Mis amigos se meaban de risa cuando les contaba las cosas que me pasaban el fin de semana. Decían que algo raro tengo que hacer, porque parece que tengo un imán para los trastornados. Y yo les contestaba "¡Que no solo soy yo! ¡Que a las demás les pasa lo mismo!". Y ellos siempre me decían "Pues chica, será que tú lo cuentas con más gracia, pero yo nunca le he oído a nadie que le pasen unas cosas tan raras, y mucho menos tan a menudo".

Es verdad que la gente que me rodea siempre me ha dicho que debería escribir un libro.

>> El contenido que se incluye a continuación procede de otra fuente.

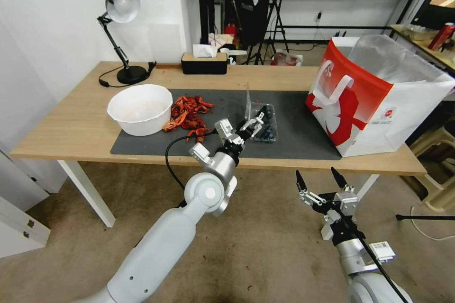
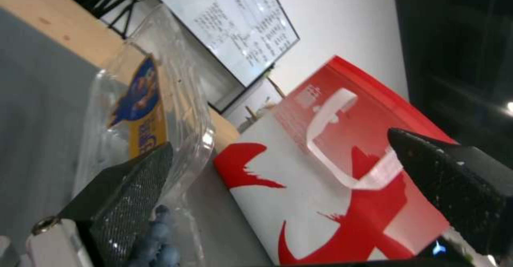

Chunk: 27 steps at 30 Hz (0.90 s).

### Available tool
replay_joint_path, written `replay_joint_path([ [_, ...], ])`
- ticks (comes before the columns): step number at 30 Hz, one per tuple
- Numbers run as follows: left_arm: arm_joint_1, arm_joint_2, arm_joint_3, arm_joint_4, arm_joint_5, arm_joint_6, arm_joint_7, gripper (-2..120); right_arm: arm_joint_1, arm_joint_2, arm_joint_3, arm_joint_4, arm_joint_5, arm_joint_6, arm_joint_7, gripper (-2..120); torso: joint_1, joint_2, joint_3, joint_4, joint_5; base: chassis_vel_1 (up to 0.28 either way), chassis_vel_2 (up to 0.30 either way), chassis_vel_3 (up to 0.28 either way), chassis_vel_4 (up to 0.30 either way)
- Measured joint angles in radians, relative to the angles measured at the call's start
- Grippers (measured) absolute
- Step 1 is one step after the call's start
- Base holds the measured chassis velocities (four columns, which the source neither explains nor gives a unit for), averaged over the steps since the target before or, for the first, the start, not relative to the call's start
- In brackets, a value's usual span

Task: Close the takeout container lid, then place the container into the takeout bag.

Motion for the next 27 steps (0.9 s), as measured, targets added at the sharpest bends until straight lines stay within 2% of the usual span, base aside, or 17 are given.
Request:
replay_joint_path([
  [4, -0.023, 0.012, 0.021, 0.020, 0.029, 0.007, 0.040, 100, 0.002, 0.000, 0.000, -0.003, 0.000, 0.001, 0.000, 100, 0.000, 0.000, 0.000, 0.0000, 0.0000, 0.000, 0.000, 0.000, 0.000],
  [11, -0.065, 0.024, 0.053, 0.056, 0.071, 0.036, 0.064, 100, 0.002, 0.000, -0.001, -0.005, -0.001, 0.002, 0.001, 100, 0.000, 0.000, 0.000, 0.0000, 0.0001, 0.000, 0.000, 0.000, 0.000],
  [27, -0.171, 0.027, 0.133, 0.131, 0.047, 0.075, 0.061, 100, 0.002, 0.006, 0.003, -0.007, -0.003, 0.006, 0.001, 100, 0.000, 0.000, 0.000, 0.0000, 0.0001, 0.000, 0.000, 0.000, 0.000],
])
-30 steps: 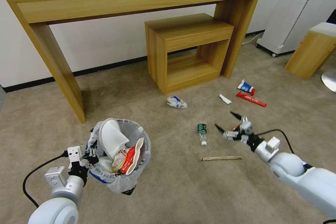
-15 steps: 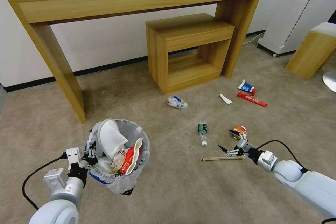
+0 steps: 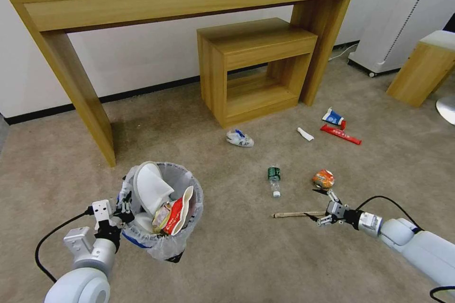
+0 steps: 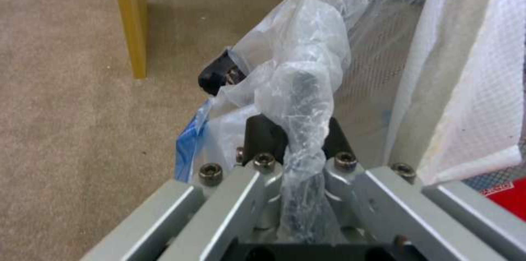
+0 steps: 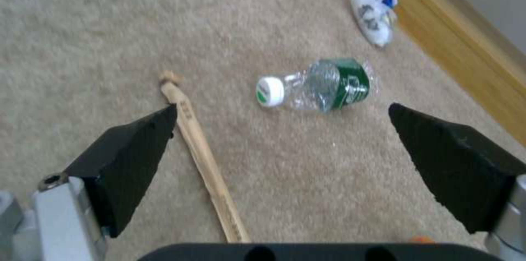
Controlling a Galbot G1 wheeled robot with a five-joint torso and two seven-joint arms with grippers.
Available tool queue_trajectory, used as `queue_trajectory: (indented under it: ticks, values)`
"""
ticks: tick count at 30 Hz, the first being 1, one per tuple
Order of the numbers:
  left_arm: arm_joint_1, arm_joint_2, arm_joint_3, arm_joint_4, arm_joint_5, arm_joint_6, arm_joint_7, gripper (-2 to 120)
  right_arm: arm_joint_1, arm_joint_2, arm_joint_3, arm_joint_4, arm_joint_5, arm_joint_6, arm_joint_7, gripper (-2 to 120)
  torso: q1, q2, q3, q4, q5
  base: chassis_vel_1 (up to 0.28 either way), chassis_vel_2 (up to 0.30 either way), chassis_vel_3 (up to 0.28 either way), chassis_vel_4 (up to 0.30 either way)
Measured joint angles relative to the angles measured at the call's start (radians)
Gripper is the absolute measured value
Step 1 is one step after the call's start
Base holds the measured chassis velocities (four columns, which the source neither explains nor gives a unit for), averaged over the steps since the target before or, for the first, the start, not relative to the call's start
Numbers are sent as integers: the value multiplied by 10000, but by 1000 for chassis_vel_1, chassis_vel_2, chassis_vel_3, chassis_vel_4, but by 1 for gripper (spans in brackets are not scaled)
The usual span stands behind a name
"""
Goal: Pick up the trash bin and place the garbage on the floor into it.
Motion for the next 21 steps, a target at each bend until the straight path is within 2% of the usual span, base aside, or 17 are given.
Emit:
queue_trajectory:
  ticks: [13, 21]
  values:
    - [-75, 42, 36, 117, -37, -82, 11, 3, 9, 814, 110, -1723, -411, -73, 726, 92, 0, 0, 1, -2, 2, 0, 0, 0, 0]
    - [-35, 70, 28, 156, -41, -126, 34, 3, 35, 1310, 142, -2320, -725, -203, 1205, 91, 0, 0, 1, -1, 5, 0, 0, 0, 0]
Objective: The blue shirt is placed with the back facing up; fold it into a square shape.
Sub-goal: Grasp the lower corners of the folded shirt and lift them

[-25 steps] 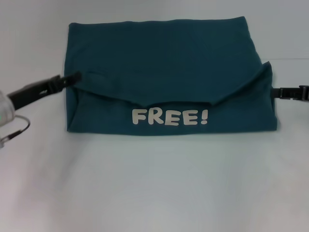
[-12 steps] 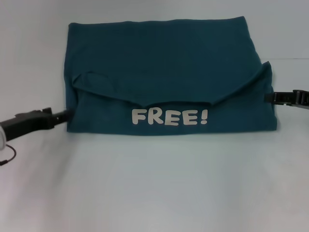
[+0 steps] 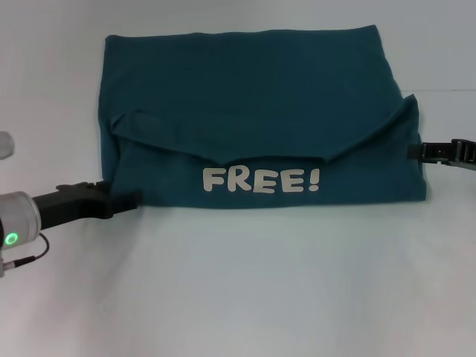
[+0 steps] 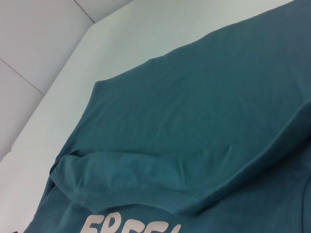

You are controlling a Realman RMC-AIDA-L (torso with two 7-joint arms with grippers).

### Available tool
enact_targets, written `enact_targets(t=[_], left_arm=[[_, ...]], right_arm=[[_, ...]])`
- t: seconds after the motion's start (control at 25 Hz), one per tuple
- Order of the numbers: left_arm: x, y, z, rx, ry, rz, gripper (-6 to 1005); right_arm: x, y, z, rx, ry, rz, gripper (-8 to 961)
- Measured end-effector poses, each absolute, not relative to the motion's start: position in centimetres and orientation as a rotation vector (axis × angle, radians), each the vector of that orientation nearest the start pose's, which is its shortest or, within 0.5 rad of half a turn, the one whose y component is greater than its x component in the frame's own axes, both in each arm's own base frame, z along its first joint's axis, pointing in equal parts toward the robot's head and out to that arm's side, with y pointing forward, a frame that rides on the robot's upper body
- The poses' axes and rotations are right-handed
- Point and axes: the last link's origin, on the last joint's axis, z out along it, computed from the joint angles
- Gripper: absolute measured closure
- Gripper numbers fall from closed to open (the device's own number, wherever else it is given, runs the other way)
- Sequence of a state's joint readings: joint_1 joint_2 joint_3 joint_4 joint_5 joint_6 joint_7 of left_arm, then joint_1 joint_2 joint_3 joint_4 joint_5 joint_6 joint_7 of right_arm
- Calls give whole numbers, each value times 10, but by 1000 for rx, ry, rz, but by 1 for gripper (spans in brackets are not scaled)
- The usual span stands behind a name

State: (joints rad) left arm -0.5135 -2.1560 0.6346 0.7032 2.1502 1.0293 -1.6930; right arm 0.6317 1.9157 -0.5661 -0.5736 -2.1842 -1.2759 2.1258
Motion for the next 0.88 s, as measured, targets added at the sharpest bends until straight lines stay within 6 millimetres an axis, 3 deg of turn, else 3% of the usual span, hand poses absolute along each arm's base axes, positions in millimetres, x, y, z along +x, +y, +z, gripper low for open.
enact_targets(t=[0.88], left_arm=[[-316,370,-14,-2216,-1042,-316,230]], right_arm=[[319,385,67,-2118,1538,544,489]])
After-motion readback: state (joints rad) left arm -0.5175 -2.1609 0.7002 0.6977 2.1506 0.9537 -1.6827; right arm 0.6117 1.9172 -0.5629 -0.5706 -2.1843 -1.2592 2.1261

No tanto porque sea un despiste con patas y siempre esté provocando situaciones absurdas (que también), si no porque soy capaz de contar cualquier situación cotidiana como si fuera una aventura fantástica.

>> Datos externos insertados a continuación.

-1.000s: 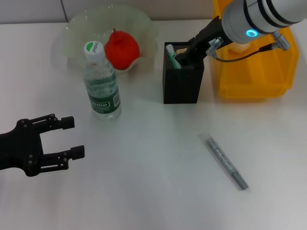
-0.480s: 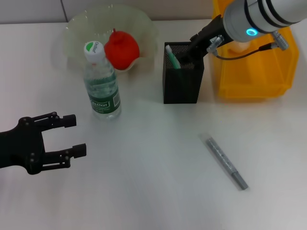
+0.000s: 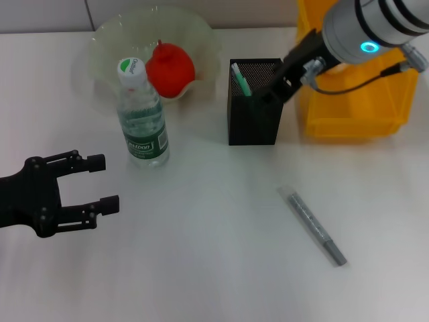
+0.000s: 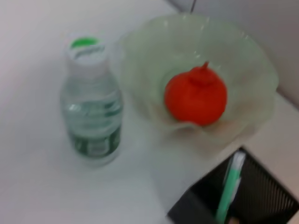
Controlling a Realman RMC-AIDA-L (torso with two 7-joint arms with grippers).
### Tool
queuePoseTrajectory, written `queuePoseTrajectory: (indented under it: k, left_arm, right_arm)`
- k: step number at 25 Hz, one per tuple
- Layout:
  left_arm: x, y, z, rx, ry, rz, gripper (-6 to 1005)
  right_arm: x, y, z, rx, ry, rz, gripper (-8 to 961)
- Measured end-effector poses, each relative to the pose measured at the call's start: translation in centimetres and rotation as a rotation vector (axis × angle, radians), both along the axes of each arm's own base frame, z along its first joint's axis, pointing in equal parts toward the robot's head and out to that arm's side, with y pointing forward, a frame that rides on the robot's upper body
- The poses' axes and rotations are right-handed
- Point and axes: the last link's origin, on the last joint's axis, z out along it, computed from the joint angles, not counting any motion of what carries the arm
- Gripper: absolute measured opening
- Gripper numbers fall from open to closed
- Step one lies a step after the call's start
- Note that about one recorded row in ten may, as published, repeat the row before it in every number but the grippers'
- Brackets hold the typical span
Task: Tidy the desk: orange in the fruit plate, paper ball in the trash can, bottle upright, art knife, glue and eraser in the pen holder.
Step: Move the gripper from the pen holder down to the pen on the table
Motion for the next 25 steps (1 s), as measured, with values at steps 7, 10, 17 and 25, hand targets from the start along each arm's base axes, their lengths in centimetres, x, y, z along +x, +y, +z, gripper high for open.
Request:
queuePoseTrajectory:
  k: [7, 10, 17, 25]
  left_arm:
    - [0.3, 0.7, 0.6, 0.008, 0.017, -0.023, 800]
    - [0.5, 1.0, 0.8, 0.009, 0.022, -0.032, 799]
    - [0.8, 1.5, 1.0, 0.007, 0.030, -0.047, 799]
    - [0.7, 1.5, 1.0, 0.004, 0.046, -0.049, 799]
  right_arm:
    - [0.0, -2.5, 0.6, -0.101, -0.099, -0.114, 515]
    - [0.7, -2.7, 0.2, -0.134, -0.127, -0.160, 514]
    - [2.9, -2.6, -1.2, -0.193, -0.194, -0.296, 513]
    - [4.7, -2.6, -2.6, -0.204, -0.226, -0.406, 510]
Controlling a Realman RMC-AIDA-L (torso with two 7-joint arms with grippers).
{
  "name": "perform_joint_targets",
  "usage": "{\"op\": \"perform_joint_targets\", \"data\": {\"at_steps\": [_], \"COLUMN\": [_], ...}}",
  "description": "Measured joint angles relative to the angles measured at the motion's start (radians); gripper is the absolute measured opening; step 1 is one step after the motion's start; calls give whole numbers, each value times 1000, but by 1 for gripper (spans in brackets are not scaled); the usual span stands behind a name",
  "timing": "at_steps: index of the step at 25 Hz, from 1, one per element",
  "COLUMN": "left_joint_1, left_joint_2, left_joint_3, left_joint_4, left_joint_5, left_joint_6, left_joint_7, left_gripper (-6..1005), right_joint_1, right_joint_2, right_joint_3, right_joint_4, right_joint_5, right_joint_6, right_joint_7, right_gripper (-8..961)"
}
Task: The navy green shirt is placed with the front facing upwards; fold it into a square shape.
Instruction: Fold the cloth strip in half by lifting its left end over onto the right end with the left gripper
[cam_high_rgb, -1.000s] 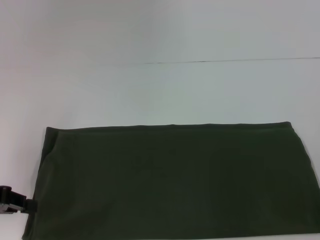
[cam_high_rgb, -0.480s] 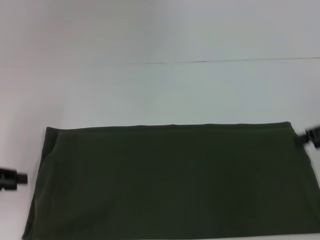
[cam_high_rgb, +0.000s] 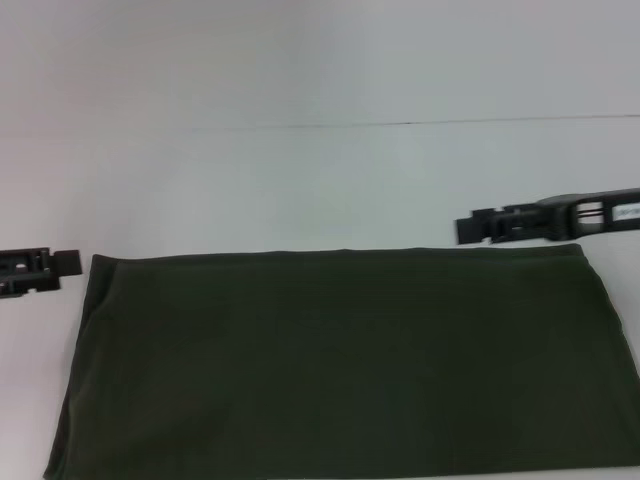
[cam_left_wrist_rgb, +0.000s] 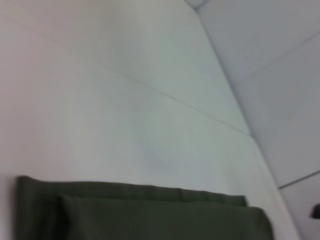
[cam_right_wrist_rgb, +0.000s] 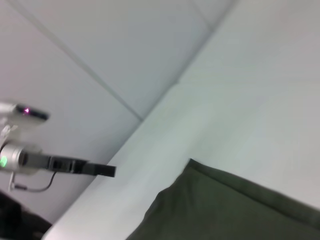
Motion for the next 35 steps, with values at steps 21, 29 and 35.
{"op": "perform_joint_targets", "data": {"at_steps": [21, 29, 35], "left_joint_1": [-71, -81, -78], "left_joint_2": [33, 13, -2], "left_joint_3": [141, 269, 289], "left_joint_4": [-21, -15, -21], "left_joint_5": [227, 266, 267], "left_joint_6": [-34, -123, -174], "left_joint_7": [-234, -249, -241], "left_gripper": [651, 655, 654], "right_joint_1": [-53, -52, -51], "right_joint_2": [147, 149, 151], "right_joint_3": [-93, -130, -134], "right_joint_4": [139, 184, 190], "right_joint_5": [1, 2, 2], "right_joint_6": [190, 255, 262], "right_joint_7": [-778, -827, -830], "right_gripper": [858, 857, 857]}}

En aquella época no había un solo domingo en el que no se me abrieran diez ventanas de chat preguntándome qué me había pasado ese fin de semana. 

¡No daba abasto a contestar a todo el mundo!
Llegó un momento en el que incluso me planteé escribir un boletín el domingo por la mañana para mandárselo a todos a la vez, y así no tener que escribir lo mismo por la tarde diez veces.

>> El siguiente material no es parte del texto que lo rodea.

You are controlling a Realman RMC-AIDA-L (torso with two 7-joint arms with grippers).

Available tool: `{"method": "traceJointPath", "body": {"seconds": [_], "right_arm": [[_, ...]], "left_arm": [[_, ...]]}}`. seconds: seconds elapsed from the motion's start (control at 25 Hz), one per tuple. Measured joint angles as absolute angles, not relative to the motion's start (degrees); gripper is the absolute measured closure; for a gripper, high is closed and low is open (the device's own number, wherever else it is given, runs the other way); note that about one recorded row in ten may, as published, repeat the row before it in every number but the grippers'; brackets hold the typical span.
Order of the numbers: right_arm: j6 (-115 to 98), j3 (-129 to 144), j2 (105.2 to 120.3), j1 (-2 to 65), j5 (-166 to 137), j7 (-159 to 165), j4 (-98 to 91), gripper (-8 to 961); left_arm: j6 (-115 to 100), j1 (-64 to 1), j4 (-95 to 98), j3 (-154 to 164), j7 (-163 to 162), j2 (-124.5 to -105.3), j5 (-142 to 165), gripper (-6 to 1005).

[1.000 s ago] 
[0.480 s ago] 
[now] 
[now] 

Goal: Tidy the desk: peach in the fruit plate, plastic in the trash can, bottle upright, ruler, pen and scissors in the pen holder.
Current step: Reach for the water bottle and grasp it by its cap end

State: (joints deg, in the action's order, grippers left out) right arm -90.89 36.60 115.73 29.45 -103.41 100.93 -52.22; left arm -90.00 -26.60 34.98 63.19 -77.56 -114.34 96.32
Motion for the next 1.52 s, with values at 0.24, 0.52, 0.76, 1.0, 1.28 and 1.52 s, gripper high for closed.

Hasta que me dije: "Quizá sí que debería escribir ese libro. Está claro que el contenido y la expectación ya los genero".

2. Se me pasa el arroz pero no el conejo

Cuando Sandra volvió a la soltería, pensaba que afrontaría esta nueva etapa con madurez y tranquilidad, pero no tardó mucho en darse cuenta de que, en cuestión de amores, se siguen haciendo las mismas tonterías con treinta años que con quince. 

A pesar de que todo el mundo diga que los hombres son muy simples, Sandra y sus amigas tienen la sensación de que se van encontrando a los chicos más complicados y más raros del mundo, tanto en el terreno sentimental como en el sexual. 

Porque, aunque en las novelas y en el cine, todo es bonito y poético cuando los protagonistas tienen sexo, en la vida real muchas veces te lo pasas mejor contándoles a tus amigas el desastre de polvo que has echado el día antes, que el rato que has estado a ello... y, en ocasiones, incluso tardas bastante más en hacerlo.

Este libro nos sumerge en la vida diaria de Sandra, en las relaciones con sus amigas y en sus problemas laborales, de salud, amorosos y sexuales. 

Con su particular manera de contar las cosas, sin tapujos ni adornos, leer el diario de Sandra te dará la sensación de que estás hablando con una amiga.

3. Un yogurín surfista envuelto para regalo, por favor

En el verano de 2015, mis amigos y yo nos fuimos de vacaciones una semana a la playa. 

En aquel entonces todavía no había llegado el baby boom a mi pandilla y solamente había una pareja que tenía una niña de tres años. 

Los demás todavía no se habían decidido a tener descendencia a pesar de llevar mil años emparejados (a excepción de mi hermana y de mí que éramos las únicas solteras del grupo), por lo que las vacaciones se presentaban como una semana de relax llena de planes tranquilos y familiares. 

Y la verdad es que sí que lo fueron, a excepción de una noche, en la que vivimos la historia más absurda que hemos protagonizado jamás... y eso que la mitad de nosotros ni siquiera llegamos a salir de casa.